Signed-off-by: Joseph Schuchart <schuchart@icl.utk.edu>
---
 ttg/ttg/parsec/ttg.h | 358 ++++++++++++++++++++++++++++++++++++++-----
 1 file changed, 318 insertions(+), 40 deletions(-)
diff --git a/ttg/ttg/parsec/ttg.h b/ttg/ttg/parsec/ttg.h
index 41ee228e5..b3b2f975c 100644
--- a/ttg/ttg/parsec/ttg.h
+++ b/ttg/ttg/parsec/ttg.h
@@ -233,7 +233,7 @@ namespace ttg_parsec {
         parsec_ce.tag_register(WorldImpl::parsec_ttg_tag(), &detail::static_unpack_msg, this, PARSEC_TTG_MAX_AM_SIZE);
         parsec_ce.tag_register(WorldImpl::parsec_ttg_rma_tag(), &detail::get_remote_complete_cb, this, 128);
       }
-      
+
       create_tpool();
     }
 
@@ -542,10 +542,36 @@ namespace ttg_parsec {
 
       typedef void (release_task_fn)(parsec_ttg_task_base_t*);
 
-      typedef struct {
+      struct stream_info_t {
         std::size_t goal;
         std::size_t size;
-      } size_goal_t;
+        parsec_lifo_t reduce_copies;
+        std::atomic<std::size_t> reduce_count;
+      };
+
+    protected:
+      template<std::size_t i = 0, typename TT>
+      void init_stream_info_impl(TT *tt, std::array<stream_info_t, TT::numins>& streams) {
+        if constexpr (TT::numins > i) {
+          if (std::get<i>(tt->input_reducers)) {
+            streams[i].goal = tt->static_stream_goal[i];
+            streams[i].size = 0;
+            PARSEC_OBJ_CONSTRUCT(&streams[i].reduce_copies, parsec_lifo_t);
+            streams[i].reduce_count.store(0, std::memory_order_relaxed);
+          }
+          /* recursion */
+          if constexpr((i + 1) < TT::numins) {
+            init_stream_info_impl<i+1>(tt, streams);
+          }
+        }
+      }
+
+      template<typename TT>
+      void init_stream_info(TT *tt, std::array<stream_info_t, TT::numins>& streams) {
+        init_stream_info_impl<0>(tt, streams);
+      }
+
+    public:
 
       /* Poor-mans virtual function
        * We cannot use virtual inheritance or private visibility because we
@@ -604,7 +630,7 @@ namespace ttg_parsec {
       static constexpr size_t num_streams = TT::numins;
       TT* tt;
       key_type key;
-      size_goal_t stream[num_streams] = {};
+      std::array<stream_info_t, num_streams> streams;
 
       parsec_ttg_task_t(parsec_thread_mempool_t *mempool, parsec_task_class_t *task_class)

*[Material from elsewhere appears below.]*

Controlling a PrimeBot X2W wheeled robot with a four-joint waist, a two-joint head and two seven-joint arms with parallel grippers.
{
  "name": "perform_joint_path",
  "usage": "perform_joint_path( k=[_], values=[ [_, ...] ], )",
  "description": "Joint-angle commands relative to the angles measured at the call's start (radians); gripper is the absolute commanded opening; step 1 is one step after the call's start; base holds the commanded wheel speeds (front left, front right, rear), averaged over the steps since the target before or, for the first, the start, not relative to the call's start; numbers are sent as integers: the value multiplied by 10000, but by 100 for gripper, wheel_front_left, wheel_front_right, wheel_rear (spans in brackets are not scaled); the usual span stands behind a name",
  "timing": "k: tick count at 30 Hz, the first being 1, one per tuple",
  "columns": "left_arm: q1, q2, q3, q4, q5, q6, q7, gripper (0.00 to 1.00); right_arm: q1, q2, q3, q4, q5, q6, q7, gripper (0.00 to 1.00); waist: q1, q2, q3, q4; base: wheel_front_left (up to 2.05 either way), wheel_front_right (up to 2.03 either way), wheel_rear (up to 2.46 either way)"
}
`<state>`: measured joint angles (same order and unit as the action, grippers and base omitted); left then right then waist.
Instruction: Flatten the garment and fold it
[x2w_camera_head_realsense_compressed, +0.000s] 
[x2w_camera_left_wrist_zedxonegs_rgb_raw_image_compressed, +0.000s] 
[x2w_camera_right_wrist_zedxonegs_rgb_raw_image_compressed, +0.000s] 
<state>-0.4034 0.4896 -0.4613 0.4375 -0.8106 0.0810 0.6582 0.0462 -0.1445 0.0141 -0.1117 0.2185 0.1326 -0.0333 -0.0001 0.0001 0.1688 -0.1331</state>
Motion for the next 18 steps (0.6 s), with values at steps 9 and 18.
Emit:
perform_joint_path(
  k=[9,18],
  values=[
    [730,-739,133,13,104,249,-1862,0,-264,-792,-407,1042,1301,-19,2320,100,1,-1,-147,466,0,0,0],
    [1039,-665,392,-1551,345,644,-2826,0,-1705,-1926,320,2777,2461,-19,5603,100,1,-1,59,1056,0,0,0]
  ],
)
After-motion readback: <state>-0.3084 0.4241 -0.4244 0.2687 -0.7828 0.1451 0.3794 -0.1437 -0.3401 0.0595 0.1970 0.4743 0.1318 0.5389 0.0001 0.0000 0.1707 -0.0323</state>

           : parsec_ttg_task_base_t(mempool, task_class, num_streams) {
@@ -631,6 +657,8 @@ namespace ttg_parsec {
           parsec_task.data[i].data_in = nullptr;
         }
 
+        init_stream_info(tt, streams);
+
         // We store the hash of the key and the address where it can be found in locals considered as a scratchpad
         uint64_t hv = ttg::hash<std::decay_t<decltype(key)>>{}(key);
         *(uintptr_t*)&(parsec_task.locals[0]) = hv;
@@ -650,7 +678,7 @@ namespace ttg_parsec {
     struct parsec_ttg_task_t<TT, true> : public parsec_ttg_task_base_t {
       static constexpr size_t num_streams = TT::numins;
       TT* tt;
-      size_goal_t stream[num_streams] = {};
+      std::array<stream_info_t, num_streams> streams;
 
       parsec_ttg_task_t(parsec_thread_mempool_t *mempool, parsec_task_class_t *task_class)

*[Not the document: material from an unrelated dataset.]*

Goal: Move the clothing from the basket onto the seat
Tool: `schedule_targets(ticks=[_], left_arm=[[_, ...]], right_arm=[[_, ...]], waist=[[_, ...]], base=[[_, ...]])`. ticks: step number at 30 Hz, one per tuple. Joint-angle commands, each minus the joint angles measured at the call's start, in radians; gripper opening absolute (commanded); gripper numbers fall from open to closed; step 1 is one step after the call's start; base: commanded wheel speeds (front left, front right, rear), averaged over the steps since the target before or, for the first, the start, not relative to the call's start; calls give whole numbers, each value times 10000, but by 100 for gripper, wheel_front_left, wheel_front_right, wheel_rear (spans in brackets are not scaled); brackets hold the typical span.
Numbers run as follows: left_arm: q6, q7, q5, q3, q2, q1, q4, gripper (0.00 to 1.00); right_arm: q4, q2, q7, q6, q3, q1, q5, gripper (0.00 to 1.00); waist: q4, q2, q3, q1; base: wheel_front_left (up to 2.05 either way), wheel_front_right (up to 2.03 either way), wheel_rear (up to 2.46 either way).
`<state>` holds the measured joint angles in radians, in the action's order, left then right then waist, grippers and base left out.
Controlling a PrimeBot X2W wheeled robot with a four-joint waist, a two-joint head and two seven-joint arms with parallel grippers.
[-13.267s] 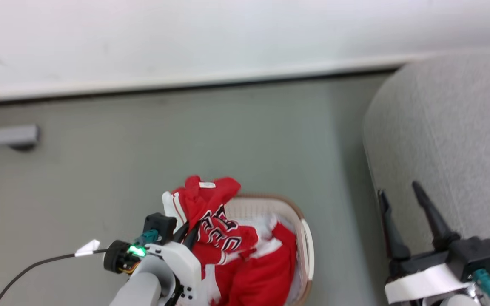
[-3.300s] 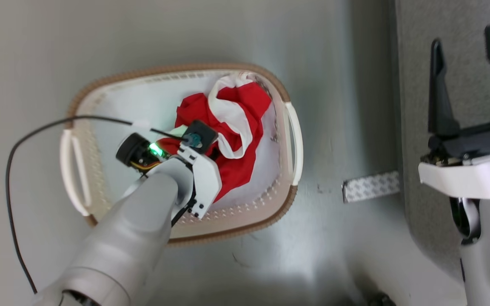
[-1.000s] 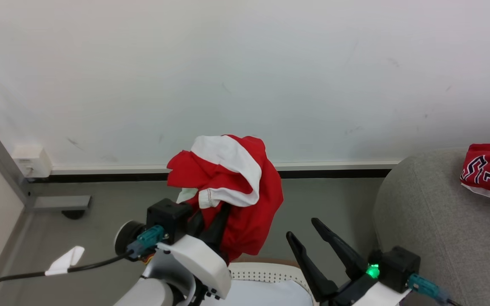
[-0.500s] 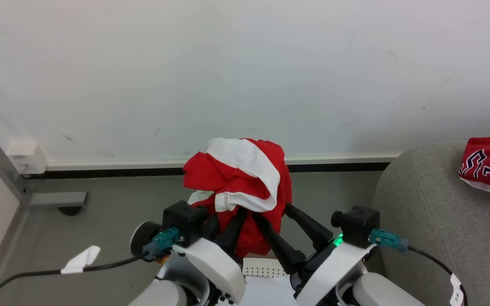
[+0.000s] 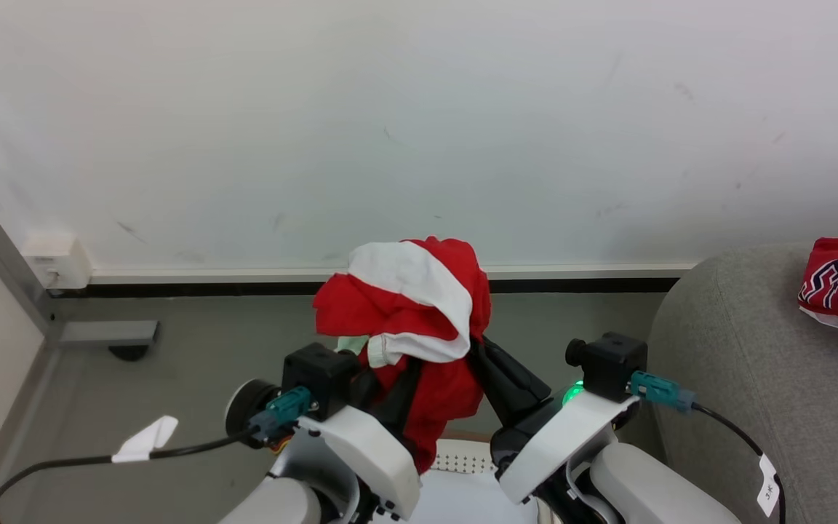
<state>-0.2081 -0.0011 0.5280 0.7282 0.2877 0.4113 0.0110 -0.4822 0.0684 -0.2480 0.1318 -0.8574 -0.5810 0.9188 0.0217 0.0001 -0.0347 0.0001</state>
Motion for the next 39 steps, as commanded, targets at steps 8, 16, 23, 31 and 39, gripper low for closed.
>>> schedule_targets(ticks=[8, 16, 23, 31, 39], left_arm=[[-27, -17, -72, 88, 211, -109, 137, 100], [22, -91, -60, 183, 230, -127, 222, 100], [19, -225, 17, 152, 295, -154, 291, 100], [85, -337, -8, 180, 298, 27, 273, 100], [142, -347, -101, 276, 248, 282, 218, 100]], right_arm=[[-63, 295, -174, -22, 609, -173, -117, 0], [359, 424, -175, -22, 1708, 56, -667, 0], [621, 579, -176, -22, 2103, 261, -965, 0], [941, 833, -176, -22, 2527, 250, -1180, 0], [1432, 1079, -178, -22, 2950, 379, -1404, 0]], waist=[[-72, -1, 14, -1], [-356, -1, 124, -1], [-1067, -1, 318, -1], [-2476, -1, 725, -1], [-3947, -1, 1113, -1]], base=[[0, 0, 0], [0, 0, 0], [0, 0, 0], [0, 0, 0], [0, 0, 0]])
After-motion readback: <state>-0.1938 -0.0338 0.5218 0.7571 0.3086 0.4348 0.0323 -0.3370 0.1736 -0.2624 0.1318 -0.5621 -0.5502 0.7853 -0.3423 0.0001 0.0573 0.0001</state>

           : parsec_ttg_task_base_t(mempool, task_class, num_streams) {
@@ -671,6 +699,8 @@ namespace ttg_parsec {
         for (int i = 0; i < num_streams; ++i) {
           parsec_task.data[i].data_in = nullptr;
         }
+
+        init_stream_info(tt, streams);
       }
 
       static void release_task(parsec_ttg_task_base_t* task_base) {
@@ -1189,6 +1219,7 @@ namespace ttg_parsec {
    private:
     using task_t = detail::parsec_ttg_task_t<ttT>;
 
+    friend detail::parsec_ttg_task_base_t;
     friend task_t;
 
     /* the offset of the key placed after the task structure in the memory from mempool */
@@ -1239,6 +1270,7 @@ namespace ttg_parsec {
     // For now use same type for unary/streaming input terminals, and stream reducers assigned at runtime
     ttg::meta::detail::input_reducers_t<actual_input_tuple_type>
         input_reducers;  //!< Reducers for the input terminals (empty = expect single value)

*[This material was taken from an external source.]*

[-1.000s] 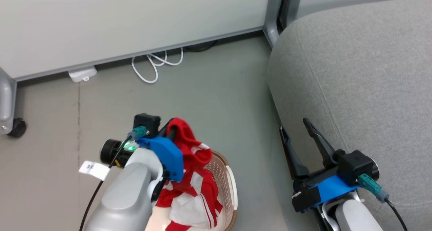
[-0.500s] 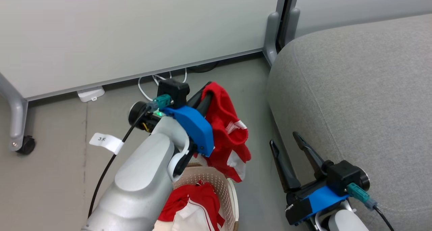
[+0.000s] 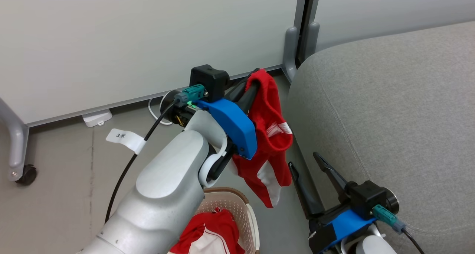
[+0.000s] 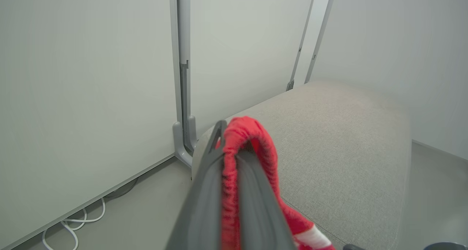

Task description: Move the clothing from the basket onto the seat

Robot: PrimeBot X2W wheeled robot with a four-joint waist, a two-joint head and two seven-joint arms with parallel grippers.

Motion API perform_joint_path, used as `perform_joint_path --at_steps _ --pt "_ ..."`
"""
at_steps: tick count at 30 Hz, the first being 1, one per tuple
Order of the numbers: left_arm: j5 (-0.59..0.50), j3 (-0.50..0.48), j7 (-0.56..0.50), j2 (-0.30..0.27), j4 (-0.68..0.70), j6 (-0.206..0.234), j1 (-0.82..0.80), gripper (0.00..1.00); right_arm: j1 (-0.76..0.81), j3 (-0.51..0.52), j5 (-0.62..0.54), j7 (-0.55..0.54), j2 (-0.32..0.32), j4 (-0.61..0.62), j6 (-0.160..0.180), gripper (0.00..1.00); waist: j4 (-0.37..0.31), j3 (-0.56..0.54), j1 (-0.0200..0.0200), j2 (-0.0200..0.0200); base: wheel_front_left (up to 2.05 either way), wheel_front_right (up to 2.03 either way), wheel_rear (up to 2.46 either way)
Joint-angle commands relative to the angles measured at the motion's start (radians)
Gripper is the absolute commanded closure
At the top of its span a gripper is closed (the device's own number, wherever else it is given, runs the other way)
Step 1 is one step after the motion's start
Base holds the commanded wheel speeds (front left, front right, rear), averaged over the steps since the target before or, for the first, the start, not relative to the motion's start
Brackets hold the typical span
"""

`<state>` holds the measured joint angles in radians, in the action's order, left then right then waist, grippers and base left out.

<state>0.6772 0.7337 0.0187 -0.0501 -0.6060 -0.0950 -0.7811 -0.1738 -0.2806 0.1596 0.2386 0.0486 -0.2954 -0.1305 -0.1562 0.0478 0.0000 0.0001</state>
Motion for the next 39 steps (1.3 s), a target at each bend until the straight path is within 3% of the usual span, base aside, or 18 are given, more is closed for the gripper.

+    std::array<parsec_task_class_t*, numins> inpute_reducers_taskclass = { nullptr };
     std::array<std::size_t, numins> static_stream_goal;
     int num_pullins = 0;
 
@@ -1358,6 +1390,97 @@ namespace ttg_parsec {
       parsec_ttg_caller = NULL;
     }
 
+    struct reducer_task_t {
+      parsec_task_t parsec_task;
+      task_t *task;
+
+      reducer_task_t(task_t* task, parsec_thread_mempool_t *mempool,
+                     parsec_task_class_t *task_class, parsec_taskpool_t *taskpool,
+                     int32_t priority)
+      : task(task)
+      {
+        PARSEC_LIST_ITEM_SINGLETON(&parsec_task.super);
+        parsec_task.mempool_owner = mempool;
+        parsec_task.task_class = task_class;
+        parsec_task.status = PARSEC_TASK_STATUS_HOOK;
+        parsec_task.taskpool = taskpool;
+        parsec_task.priority = priority;
+        parsec_task.chore_mask = 1<<0;
+      }
+    };
+
+    template <std::size_t i>
+    static parsec_hook_return_t static_reducer_op(parsec_execution_stream_s *es, parsec_task_t *parsec_task) {
+      using rtask_t = reducer_task_t;
+      using value_t = std::tuple_element_t<i, actual_input_tuple_type>;
+      constexpr const bool val_is_void = ttg::meta::is_void_v<value_t>;
+      rtask_t *rtask = (rtask_t*)parsec_task;
+      task_t *task = rtask->task;
+      ttT *baseobj = task->tt;
+      derivedT *obj = static_cast<derivedT *>(baseobj);
+
+      auto& reducer = std::get<i>(baseobj->input_reducers);
+
+      assert(parsec_ttg_caller == NULL);
+      parsec_ttg_caller = static_cast<detail::parsec_ttg_task_base_t*>(task);
+
+      if (obj->tracing()) {
+        if constexpr (!ttg::meta::is_void_v<keyT>)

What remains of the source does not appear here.